**The data**
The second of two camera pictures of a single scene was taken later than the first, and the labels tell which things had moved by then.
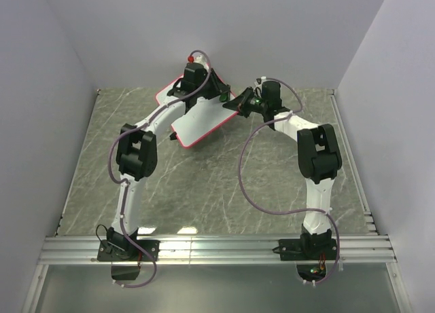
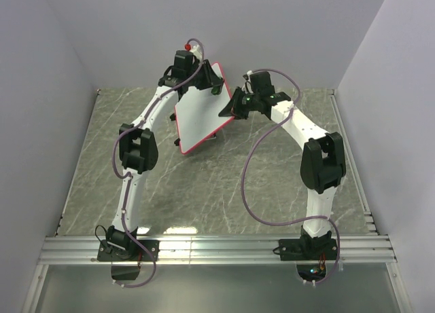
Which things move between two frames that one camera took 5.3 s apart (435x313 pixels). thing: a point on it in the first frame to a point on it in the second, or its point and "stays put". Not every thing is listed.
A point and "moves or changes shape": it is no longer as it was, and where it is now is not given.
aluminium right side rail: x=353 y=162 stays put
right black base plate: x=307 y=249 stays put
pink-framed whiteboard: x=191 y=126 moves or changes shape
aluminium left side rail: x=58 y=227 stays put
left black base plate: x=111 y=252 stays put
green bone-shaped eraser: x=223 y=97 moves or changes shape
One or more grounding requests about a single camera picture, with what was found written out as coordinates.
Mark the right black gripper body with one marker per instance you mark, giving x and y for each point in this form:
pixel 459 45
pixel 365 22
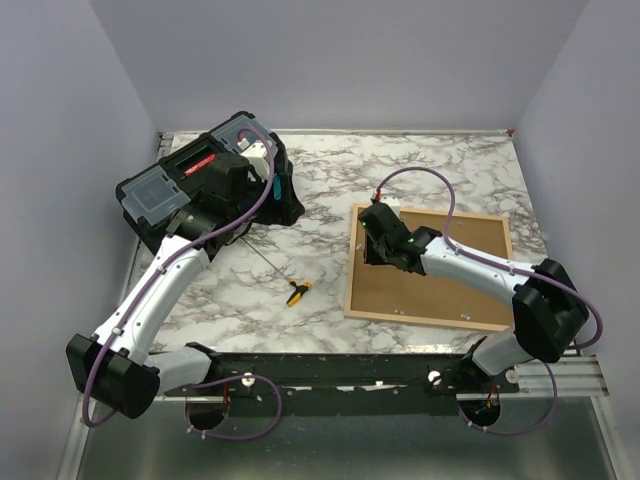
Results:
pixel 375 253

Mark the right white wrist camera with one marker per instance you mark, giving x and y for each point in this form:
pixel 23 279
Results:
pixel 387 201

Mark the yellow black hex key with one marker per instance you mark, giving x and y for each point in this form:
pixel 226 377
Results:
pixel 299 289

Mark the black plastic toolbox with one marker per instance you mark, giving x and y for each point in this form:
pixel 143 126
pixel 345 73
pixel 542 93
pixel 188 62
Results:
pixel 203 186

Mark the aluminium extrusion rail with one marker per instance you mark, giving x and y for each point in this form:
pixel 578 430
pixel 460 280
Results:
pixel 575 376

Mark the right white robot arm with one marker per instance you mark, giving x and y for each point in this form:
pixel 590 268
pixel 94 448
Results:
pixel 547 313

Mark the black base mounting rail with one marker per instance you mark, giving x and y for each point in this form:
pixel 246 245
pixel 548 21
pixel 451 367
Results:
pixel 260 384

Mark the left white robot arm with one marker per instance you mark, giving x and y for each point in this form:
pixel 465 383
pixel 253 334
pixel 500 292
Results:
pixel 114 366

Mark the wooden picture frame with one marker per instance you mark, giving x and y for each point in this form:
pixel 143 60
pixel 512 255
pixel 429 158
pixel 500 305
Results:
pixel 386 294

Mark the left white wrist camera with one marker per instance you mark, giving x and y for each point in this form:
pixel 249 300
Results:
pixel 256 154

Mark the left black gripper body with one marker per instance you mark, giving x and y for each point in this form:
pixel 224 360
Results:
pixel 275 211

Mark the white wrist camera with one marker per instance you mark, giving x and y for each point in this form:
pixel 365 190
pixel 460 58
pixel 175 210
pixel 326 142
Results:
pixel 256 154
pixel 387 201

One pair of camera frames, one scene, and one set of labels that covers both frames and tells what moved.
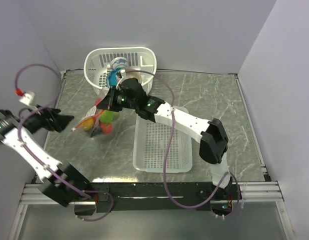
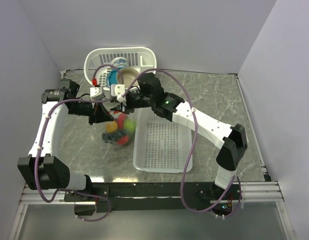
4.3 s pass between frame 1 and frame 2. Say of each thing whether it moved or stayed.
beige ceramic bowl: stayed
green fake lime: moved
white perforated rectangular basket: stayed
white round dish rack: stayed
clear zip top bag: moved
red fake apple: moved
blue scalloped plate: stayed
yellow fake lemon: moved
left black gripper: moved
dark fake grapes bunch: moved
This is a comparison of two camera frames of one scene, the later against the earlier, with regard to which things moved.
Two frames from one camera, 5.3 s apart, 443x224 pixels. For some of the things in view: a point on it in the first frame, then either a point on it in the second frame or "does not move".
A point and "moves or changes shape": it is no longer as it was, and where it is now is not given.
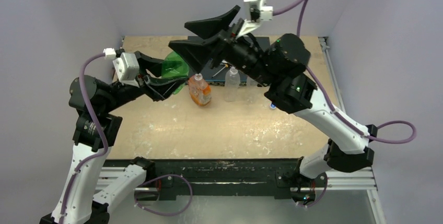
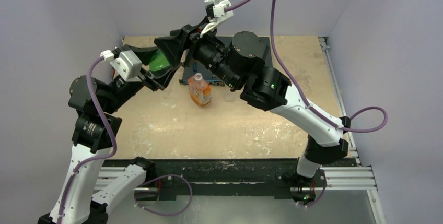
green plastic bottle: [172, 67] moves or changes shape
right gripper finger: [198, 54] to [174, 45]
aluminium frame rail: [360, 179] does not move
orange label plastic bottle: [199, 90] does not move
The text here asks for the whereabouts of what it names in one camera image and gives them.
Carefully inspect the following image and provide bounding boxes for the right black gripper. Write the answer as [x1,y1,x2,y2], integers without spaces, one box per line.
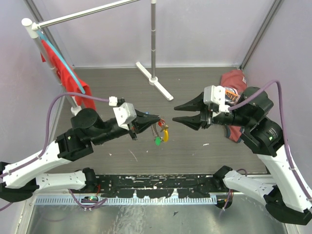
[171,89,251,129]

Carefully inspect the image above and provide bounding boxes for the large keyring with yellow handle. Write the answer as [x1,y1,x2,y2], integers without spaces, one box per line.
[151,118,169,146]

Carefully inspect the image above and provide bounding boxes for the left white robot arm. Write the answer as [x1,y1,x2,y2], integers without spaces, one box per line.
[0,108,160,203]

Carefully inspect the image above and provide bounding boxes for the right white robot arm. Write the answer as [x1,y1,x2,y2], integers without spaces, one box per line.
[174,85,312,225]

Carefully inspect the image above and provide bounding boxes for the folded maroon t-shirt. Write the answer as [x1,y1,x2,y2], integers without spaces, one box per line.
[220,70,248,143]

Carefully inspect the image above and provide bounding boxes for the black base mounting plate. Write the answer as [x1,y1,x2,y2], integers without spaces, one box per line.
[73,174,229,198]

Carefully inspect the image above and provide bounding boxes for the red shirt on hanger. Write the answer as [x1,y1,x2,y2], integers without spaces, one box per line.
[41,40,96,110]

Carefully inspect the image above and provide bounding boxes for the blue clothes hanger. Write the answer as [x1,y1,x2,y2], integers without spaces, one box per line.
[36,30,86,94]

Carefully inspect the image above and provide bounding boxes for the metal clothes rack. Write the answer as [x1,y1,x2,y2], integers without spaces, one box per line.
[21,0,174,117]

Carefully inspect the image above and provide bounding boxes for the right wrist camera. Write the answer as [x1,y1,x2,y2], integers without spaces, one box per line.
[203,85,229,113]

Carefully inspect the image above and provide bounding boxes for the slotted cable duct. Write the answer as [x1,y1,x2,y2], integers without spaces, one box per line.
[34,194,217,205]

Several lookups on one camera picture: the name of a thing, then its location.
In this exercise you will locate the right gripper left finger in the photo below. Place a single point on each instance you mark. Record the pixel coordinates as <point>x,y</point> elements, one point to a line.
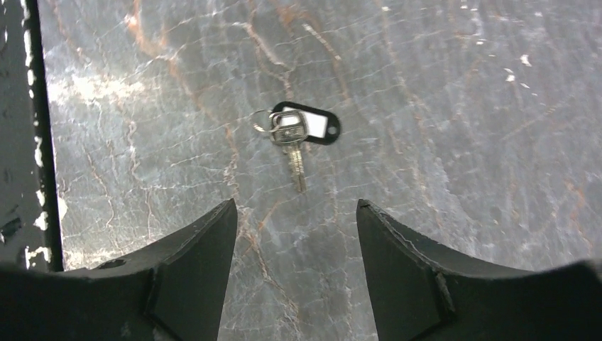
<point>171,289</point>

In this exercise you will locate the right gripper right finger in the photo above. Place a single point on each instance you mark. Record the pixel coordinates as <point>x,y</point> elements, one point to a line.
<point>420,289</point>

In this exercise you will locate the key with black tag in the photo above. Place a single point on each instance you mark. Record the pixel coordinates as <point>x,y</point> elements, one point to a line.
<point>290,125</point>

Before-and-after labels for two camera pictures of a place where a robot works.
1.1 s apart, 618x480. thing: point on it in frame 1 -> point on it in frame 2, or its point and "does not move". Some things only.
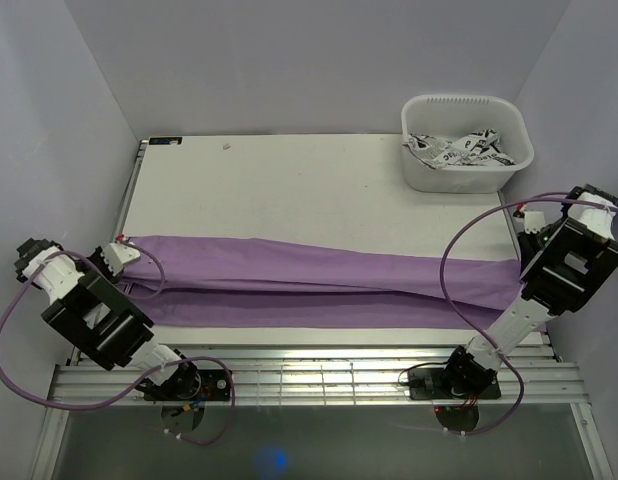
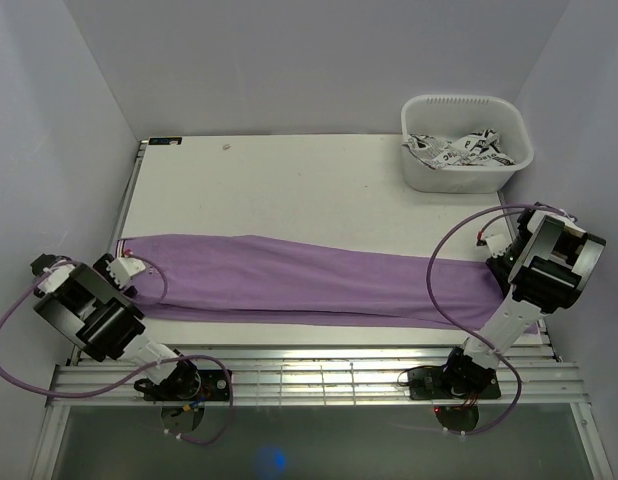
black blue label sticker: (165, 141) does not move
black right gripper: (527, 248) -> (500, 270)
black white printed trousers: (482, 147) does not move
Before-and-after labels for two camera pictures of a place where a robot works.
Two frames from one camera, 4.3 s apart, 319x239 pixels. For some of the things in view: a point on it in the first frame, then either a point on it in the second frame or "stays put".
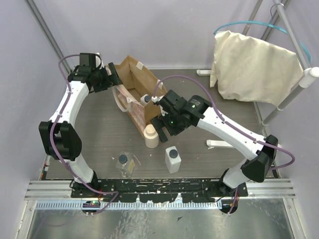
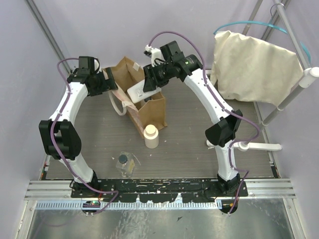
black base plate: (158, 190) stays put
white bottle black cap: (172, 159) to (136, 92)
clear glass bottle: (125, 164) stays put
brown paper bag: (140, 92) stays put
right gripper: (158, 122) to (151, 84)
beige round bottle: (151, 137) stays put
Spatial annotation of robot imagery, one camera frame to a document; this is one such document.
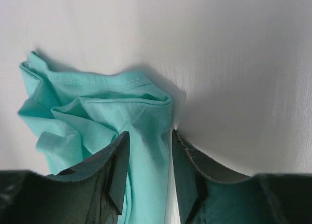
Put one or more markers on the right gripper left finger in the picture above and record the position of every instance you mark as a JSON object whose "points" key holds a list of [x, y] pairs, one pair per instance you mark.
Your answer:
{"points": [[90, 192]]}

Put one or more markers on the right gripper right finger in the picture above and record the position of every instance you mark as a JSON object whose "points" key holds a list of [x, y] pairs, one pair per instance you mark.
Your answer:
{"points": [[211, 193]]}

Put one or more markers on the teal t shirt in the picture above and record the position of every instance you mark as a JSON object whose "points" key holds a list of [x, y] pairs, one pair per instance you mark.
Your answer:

**Task instructions**
In the records above, take every line from the opening one through the line with "Which things move between" and repeat it exactly; pictures are not part of the copy.

**Result of this task**
The second of two camera pictures of a single scene was taken later than the first, and the labels tell which things had moved by then.
Which things move between two frames that one camera took 5.3 s apart (435x313 pixels). thing: a point on it in the first frame to a point on it in the second, or its point and "stays put". Not every thing is listed.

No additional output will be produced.